CareerOS
An AI-augmented job search pipeline that turns career transition into a system: variant-enforced resumes, 7-channel employer research, and targeted applications across two machines.
The Problem
Job searching as an immigrant is a different game. You're not just looking for a good role. You're navigating visa constraints, employer designation lists, regional programs, and the reality that every application needs to be intentional. Spray-and-pray doesn't work when quality matters more than volume.
I needed a system that could handle the full lifecycle: find relevant openings, research employers deeply, generate resumes tailored to four distinct career narratives, produce professional PDFs, and track everything in one pipeline. So I built it.
The Pipeline
Every application flows through the same stages. URLs come in from job boards, Telegram, or manual research. The system extracts the job description, selects the right resume variant, tailors it to the role, generates a cover letter, renders PDFs, and updates the tracking pipeline.
Discovery
Job URLs arrive via inbox.txt, Telegram queue, or direct CSV entry. The system extracts job descriptions using Playwright for JavaScript-heavy career pages, assigns a sequential ID, and creates a structured application folder.
Variant Selection
The system auto-selects from 4 resume variants based on the role: Insurance/Guidewire (omits indie work), BA/PM General, Tech/Data (leads with portfolio), or Off-Profile (JD-driven reframing). The generator validates every output, so it's impossible to violate variant rules.
Tailoring
A 7-step tailoring framework matches the resume to the job description: keyword extraction, experience mapping, bullet selection (5/4/3/2 rule), achievement reframing, and skills alignment. Cover letters follow a standardized framework with mandatory rules.
Production
Markdown documents are rendered to professional PDFs via Playwright and HTML templates. Page counts are enforced (1-2 pages for resumes, 1 page for cover letters). Cross-platform filename safety prevents sync issues between Windows and Linux. The CSV pipeline updates automatically.
Key Decisions
Variant enforcement over flexibility
Four resume variants serve four career narratives. The generator validates every output against variant rules. Variant A physically cannot contain indie project references. This prevents the most common resume mistake: trying to be everything to everyone.
7-channel employer research
Every employer gets researched across company website, career page (browser-first for JavaScript), LinkedIn, four job boards, industry intel, RSS feeds, and immigration designation verification. This is overkill for most job searches, but when you need to know if an employer can sponsor immigration, surface-level research isn't enough.
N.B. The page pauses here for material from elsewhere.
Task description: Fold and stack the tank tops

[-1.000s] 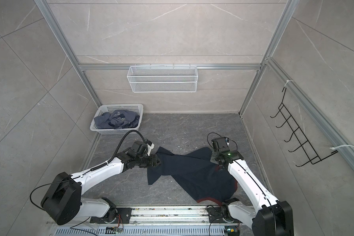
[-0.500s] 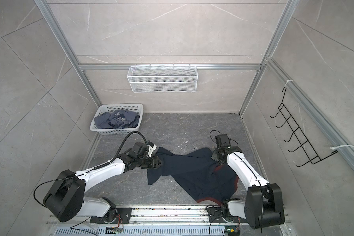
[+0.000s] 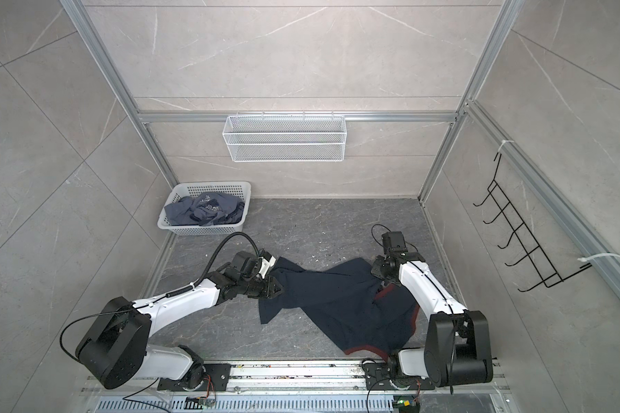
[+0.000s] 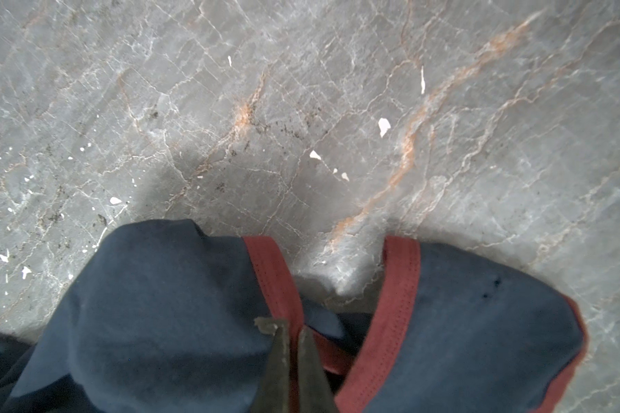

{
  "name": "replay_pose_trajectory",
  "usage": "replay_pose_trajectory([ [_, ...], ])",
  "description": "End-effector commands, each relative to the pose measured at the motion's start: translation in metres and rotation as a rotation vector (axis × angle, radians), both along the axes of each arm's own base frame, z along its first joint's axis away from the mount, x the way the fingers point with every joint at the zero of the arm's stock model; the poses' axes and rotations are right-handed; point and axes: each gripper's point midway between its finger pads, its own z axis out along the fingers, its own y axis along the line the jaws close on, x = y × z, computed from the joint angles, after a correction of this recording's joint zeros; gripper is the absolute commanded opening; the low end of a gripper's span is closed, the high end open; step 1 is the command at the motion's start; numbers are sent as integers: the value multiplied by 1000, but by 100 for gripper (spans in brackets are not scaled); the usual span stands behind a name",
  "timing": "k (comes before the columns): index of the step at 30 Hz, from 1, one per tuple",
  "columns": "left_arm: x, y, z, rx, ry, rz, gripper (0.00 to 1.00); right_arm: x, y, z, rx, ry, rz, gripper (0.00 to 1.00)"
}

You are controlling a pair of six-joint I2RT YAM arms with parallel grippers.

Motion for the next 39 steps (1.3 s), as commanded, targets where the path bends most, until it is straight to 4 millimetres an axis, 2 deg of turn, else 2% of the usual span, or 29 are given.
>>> replay_pose_trajectory([
  [1,0,1,13,-24,-44,-3,22,6,-1,8,-3,-22,2,0],
  [3,-3,4,14,-17,-45,-1,22,7,-2,9,-5,-24,0,0],
  [6,-7,9,13,-7,-49,1,32,7,-2,9,1,-28,-1,0],
  [8,-7,12,12,3,-55,11,33,8,0,10,8,-31,2,0],
  [14,2,18,10,13,-74,79,22,7,0,12,11,-34,7,0],
  [19,9,23,13,1,-97,126,20,6,1,13,12,-37,11,0],
  [24,8,16,11,-20,-74,104,17,6,1,13,15,-39,13,0],
  [34,8,8,2,-44,-35,85,24,6,3,13,24,-45,16,0],
  [39,9,8,4,-45,-42,88,12,5,2,16,19,-48,13,0],
])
Session protocol discipline
Every work session starts with git pull, inbox processing, and status review. Every session ends with a 7-step checklist: CSV integrity, status counts, folder validation, PDF checks, documentation updates, cleanup, and commit. This prevents the state drift that kills long-running projects.
Two-machine deployment
Windows laptop for review and submission, Linux VPS for agent processing and research. Git master branch as sync mechanism. Cross-platform filename safety (blocking Windows-illegal characters) prevents the subtle bugs that break multi-OS workflows.
What I Built
99 Python tools
20,000+ lines of code
25+ applications
Submitted with tailored materials
4 resume variants
Enforced by validation, not convention
7-channel research
178+ employers profiled
2-machine sync
Windows + VPS via Git
14-column pipeline
CSV tracking from NEW to APPLIED
Tech Stack
Core
- Python 3
- CSV pipeline (14 columns)
- Markdown
AI / ML
- Gemini API
- Variant-enforced generation
- Prompt Engineering
Automation
- Playwright
- Weasyprint
- BeautifulSoup4
- python-jobspy
Data
- Pandas
- profile.md (source of truth)
- Git sync (Windows + VPS)
What I Learned
The biggest lesson from CareerOS is that constraint enforcement beats flexibility in high-stakes systems. The variant validation system (where the generator physically cannot produce invalid output) eliminated an entire class of mistakes. When the cost of error is high (wrong resume to wrong employer), make the wrong thing impossible instead of just unlikely.
I also learned that session discipline is infrastructure. The mandatory start/end checklist sounds bureaucratic until you realize it's the only thing preventing state drift across machines, sessions, and weeks. In a long-running system where one bad commit can corrupt the pipeline, process rigor isn't overhead. It's the product.